Today is my mother's ninetieth birthday. Except that I think there is a reset button when you pass from this world to the next one in which case she will be ten in November.
All of this means that I haven't talked with her in awhile. Correction. She has not spoken to me. I muse to her a lot.
For the
first sixteen years she and I lived under one roof, and again for a year in college. After that there was a long stretch when I was queen of my own domain, even if it was only a dorm room. Then as an encore she moved in with John and me at the very end. She spent much of that time in a recliner wishing I would slow down.

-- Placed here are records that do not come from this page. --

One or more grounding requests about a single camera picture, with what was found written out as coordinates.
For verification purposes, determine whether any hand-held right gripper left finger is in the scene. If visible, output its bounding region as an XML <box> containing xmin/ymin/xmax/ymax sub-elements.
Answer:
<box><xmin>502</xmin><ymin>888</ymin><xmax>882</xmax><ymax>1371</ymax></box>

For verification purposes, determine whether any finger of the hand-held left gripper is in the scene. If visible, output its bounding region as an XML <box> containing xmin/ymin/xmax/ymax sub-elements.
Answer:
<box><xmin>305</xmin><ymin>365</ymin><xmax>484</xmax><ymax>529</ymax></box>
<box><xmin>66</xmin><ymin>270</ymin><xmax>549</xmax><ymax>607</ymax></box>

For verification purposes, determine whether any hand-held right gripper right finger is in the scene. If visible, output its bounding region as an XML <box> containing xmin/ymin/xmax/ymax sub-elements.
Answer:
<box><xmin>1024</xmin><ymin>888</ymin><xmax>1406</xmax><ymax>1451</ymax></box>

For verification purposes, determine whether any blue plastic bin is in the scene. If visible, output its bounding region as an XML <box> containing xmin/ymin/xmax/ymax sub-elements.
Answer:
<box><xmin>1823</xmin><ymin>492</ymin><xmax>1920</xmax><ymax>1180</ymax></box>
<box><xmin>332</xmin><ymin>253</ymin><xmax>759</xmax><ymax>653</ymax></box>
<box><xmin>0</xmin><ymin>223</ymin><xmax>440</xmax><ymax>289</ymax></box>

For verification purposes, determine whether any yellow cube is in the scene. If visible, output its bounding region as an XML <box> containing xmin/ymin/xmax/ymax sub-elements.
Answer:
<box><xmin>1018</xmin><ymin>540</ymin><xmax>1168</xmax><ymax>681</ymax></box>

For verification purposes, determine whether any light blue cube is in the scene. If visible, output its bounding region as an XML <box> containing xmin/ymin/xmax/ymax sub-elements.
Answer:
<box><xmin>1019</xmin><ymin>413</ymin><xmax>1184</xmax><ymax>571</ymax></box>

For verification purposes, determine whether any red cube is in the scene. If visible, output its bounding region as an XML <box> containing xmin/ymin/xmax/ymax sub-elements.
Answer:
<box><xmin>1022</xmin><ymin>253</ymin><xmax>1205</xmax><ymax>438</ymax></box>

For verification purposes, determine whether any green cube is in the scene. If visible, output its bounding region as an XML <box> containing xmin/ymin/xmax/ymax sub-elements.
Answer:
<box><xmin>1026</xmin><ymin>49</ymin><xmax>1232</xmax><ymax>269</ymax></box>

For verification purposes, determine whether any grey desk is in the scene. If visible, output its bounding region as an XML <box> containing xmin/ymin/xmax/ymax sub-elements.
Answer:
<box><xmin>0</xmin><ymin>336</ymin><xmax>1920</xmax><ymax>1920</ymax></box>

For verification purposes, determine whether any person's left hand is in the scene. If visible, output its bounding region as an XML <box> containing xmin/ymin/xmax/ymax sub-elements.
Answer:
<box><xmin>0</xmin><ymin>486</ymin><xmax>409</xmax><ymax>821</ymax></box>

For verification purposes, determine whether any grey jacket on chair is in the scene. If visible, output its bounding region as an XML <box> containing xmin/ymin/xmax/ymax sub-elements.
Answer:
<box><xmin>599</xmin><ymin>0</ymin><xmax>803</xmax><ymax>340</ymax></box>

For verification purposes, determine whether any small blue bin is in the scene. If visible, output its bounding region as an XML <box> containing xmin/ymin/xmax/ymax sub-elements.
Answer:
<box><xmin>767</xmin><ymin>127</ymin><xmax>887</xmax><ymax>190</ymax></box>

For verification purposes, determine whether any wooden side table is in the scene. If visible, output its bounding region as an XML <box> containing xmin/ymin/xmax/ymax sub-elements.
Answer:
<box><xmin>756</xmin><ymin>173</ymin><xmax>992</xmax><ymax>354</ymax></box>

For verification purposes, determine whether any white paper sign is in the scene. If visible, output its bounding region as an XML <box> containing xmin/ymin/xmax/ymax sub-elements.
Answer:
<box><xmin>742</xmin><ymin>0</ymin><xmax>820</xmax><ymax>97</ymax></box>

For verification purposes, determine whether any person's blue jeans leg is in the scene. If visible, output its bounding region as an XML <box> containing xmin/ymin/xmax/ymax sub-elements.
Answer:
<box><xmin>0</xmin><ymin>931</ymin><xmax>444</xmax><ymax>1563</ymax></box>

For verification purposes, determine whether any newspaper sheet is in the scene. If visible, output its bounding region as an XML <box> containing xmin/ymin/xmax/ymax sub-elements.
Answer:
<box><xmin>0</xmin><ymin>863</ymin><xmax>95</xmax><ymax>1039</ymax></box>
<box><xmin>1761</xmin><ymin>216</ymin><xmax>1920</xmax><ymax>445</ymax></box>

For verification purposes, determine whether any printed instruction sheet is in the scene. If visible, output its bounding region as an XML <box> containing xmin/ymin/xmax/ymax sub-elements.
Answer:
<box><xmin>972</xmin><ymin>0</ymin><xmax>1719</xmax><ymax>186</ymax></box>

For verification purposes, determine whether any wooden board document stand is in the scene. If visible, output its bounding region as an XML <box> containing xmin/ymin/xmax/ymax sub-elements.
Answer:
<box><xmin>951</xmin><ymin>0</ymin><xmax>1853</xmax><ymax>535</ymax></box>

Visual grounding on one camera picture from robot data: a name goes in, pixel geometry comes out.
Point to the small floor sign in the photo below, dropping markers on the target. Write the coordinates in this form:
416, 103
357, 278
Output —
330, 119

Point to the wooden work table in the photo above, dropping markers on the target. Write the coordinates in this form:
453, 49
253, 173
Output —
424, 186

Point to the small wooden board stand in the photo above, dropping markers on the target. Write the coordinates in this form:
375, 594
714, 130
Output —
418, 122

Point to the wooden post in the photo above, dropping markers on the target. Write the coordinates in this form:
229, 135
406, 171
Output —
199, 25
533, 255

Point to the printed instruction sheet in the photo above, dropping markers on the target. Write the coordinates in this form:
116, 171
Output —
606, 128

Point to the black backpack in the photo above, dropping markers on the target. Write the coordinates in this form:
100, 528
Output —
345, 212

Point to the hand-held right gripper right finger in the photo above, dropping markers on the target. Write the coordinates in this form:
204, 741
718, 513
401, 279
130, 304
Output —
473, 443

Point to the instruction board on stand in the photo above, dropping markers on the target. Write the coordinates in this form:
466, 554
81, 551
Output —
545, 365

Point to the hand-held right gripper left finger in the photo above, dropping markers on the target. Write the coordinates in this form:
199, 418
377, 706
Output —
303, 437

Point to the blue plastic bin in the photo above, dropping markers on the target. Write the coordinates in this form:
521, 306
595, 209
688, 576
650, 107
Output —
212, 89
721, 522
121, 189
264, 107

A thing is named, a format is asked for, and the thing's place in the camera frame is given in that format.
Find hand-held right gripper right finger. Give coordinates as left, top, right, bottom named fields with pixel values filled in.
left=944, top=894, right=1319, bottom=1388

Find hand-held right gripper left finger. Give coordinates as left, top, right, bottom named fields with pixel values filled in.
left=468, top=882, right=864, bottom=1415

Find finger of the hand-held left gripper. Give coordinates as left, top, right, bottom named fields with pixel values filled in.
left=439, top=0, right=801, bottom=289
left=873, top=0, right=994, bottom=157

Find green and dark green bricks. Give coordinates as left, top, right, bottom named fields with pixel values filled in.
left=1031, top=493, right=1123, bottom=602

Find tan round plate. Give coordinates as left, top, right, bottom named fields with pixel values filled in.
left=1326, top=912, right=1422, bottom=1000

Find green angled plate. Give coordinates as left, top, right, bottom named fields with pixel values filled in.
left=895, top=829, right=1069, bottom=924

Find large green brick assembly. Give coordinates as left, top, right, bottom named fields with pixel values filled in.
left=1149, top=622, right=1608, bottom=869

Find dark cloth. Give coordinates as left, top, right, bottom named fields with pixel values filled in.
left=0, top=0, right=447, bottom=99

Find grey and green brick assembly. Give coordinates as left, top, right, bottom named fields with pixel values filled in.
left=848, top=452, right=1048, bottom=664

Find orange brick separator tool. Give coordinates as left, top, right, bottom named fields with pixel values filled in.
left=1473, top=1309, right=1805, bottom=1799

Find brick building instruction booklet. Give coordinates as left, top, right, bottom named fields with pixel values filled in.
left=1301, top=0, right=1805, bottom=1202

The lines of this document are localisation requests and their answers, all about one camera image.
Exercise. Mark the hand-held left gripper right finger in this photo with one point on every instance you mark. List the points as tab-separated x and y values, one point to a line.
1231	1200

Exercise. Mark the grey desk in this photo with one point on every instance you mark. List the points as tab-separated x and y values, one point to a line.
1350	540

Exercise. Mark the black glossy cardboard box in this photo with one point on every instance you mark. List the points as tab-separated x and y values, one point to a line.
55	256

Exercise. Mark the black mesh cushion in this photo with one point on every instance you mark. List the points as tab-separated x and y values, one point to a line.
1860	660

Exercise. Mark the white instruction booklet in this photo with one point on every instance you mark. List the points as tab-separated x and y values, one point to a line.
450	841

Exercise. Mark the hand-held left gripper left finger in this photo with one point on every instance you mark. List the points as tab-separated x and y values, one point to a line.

Now it is me who cannot catch up to her.
Because she was hobbled by mental illness, I call on her when I sit
helplessly by with people I love who are too. Invisible diseases seem especially devious. At least have the decency to leave a rash or swelling. Compassion comes more easily if the invalid is blotchy.
But maybe empathy is less about reasons, and more about giving the benefit of the doubt.
You say that life is hard right now. I believe you.
You cannot remember why to keep trying. I will
sit with you until you do.
The feelings are too big for syllables. That is okay. You don't need to explain.
One of the sad things is that she lost everything in a flood. Two floods. Hence there are almost no tangible reminders of her. A few Christmas cards written by hand. A basket of photographs. The quilt I made her that she slept under.
But it all
seems woefully inadequate for housing emotions that are still throbbing ten years out, with no indications of subsiding anytime soon.